Have you used authconfig to setup the pam configuration or have you done it manually? If manually, can you send you pam config? The sssd log files and the values of the shadow attributes of the user account would be helpful, too.

Comment 5 David Jansen 2011-01-17 16:59:02 UTC
That explains things. So, shadowInactive belongs with the password expiration date. Which was identical to the account expiration date in the case where I discovered the problem. My mistake for not investigating the case with different expiration dates.
So the issue is slightly different, but it still stands: an expiration warning (for the password) was given shadowInactive days before expiration, but nothing got blocked until the same number of days after the expiration date has passed.
Completely reproducible: shadowMax=365 in our LDAP, if I set shadowLastChange to e.g. 18 Jan 2010, I get the warning that the password will expire in 1 day. If I set it to 16 Jan 2010, access is possible without warning. Only if shadowLastChange is 7 Jan 2010 or earlier (shadowInactive = 10), is the account denied access.
Other services, like dovecot on RHEL, or anything that doesn't go through sssd but uses LDAP directly, blocks access when the password has expired and not 10 days later.

Comment 6 Sumit Bose 2011-01-18 08:33:21 UTC
Please not the the expiration warning is controlled by shadowWarning. shadowInactive only defines the grace period after the password is already expired where the old password is still accepted, but only to ask the user for a now password immediately before logging in.
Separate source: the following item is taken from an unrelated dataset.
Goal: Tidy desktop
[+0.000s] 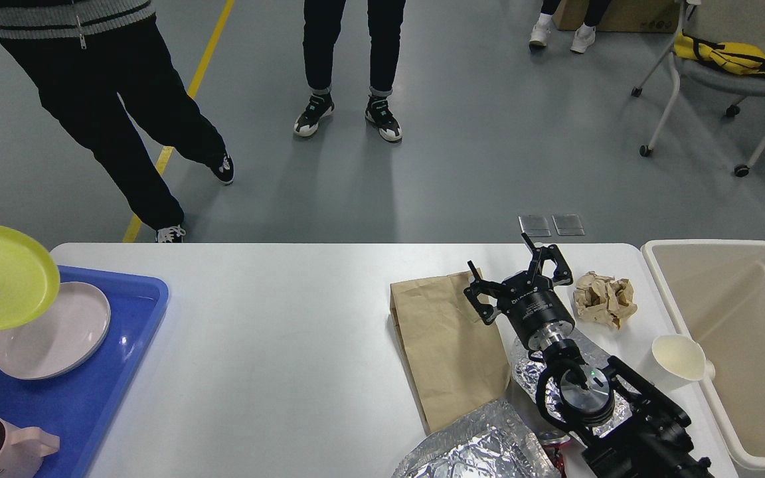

Other applications which cannot handle password changes during log in, might just deny access.

Comment 7 Sumit Bose 2011-01-18 08:59:04 UTC
Sorry, I meant 'Please note that the expiration warning .,..'

Comment 8 David Jansen 2011-01-18 16:38:43 UTC
I'll make the appropriate changes to add shadowWarning to our LDAP. Have done so for a test account, and now it almost works as expected.

The only problem which remains is, that there is no warning for accounts in the grace period, when the password has expired. 
If I ssh to a RHEL 5.6 machine with an account whose password has expired less than shadowWarning days ago, it allows me in, and prompts for a password change immediately.
If I do the same to a Fedora 14 machine, it allows me in without any message.

Is there some more sssd setup required here?

Comment 9 Sumit Bose 2011-01-19 08:43:22 UTC
(In reply to comment #8)
> I'll make the appropriate changes to add shadowWarning to our LDAP. Have done
> so for a test account, and now it almost works as expected.
> 
> The only problem which remains is, that there is no warning for accounts in the
> grace period, when the password has expired. 
> If I ssh to a RHEL 5.6 machine with an account whose password has expired less
> than shadowWarning days ago, it allows me in, and prompts for a password change
> immediately.

I think you mean shadowInactive ?

> If I do the same to a Fedora 14 machine, it allows me in without any message.
> 
> Is there some more sssd setup required here?

I cannot reproduce this with ssh and F14. My settings are:

 - shadowLastChange: 14990 (2011-01-16)
 - shadowMax: 2 (password expired at 2011-01-18)
 - shadowInactive: 5 (user is force to change password before allowed to log in until 2011-01-23)

Can you send all sanitized user attributes of the test account ?

Comment 10 Stephen Gallagher 2011-02-21 20:34:47 UTC
This ticket has been awaiting additional information for over a month. Closing as INSUFFICIENT_DATA.

If the requested information is provided, the ticket may be reopened.